**Task to complete:** Only the lines from the beginning of the data below through the line that contains "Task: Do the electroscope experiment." should be repeated, exactly as written.

**Dataset content:**
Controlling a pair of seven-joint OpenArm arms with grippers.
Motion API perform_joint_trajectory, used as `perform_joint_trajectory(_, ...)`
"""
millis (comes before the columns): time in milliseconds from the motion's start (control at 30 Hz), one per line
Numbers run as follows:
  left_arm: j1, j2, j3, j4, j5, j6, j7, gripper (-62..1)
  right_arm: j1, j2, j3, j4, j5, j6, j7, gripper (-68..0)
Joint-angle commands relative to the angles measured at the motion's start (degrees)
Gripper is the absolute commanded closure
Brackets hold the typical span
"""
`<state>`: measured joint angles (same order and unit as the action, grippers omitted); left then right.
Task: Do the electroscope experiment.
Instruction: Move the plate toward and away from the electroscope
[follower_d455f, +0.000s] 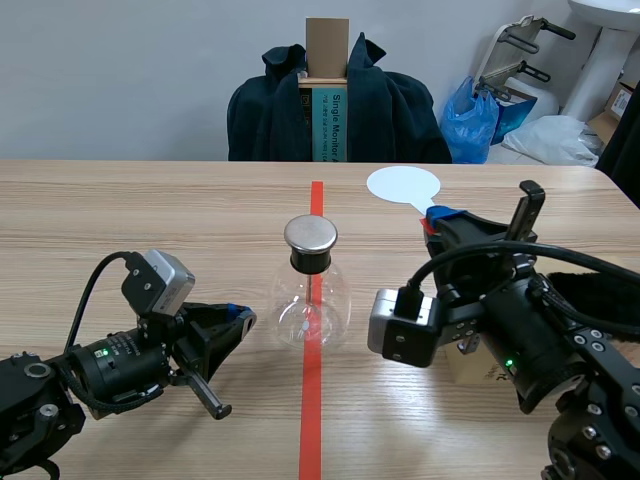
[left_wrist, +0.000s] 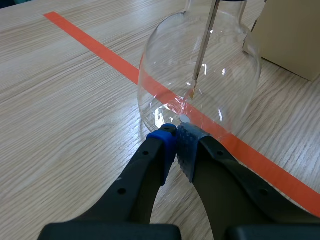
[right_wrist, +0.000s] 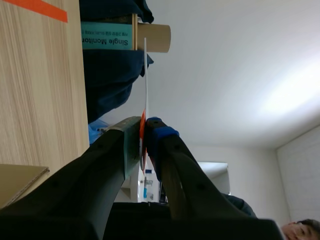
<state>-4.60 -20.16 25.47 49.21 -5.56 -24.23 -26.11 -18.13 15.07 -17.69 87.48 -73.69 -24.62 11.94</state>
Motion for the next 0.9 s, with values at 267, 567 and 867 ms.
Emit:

**Task answer:**
Controlling a pair of seven-joint OpenArm arms with grippers.
Motion API perform_joint_trajectory, used as `perform_joint_trajectory(_, ...)`
"""
millis (comes before the columns): time in milliseconds from the motion's start (control at 30 Hz), one per line
Numbers run as follows:
  left_arm: j1, j2, j3, j4, j5, j6, j7, gripper (-62..1)
  right_arm: j1, j2, j3, j4, j5, j6, j7, gripper (-68..0)
Joint-angle commands relative to the angles measured at the motion's start (degrees)
Gripper is the absolute commanded closure
Brackets hold the typical span
"""
`<state>`: measured joint angles (same order and unit as the action, grippers omitted); left then right.
Task: Do the electroscope experiment.

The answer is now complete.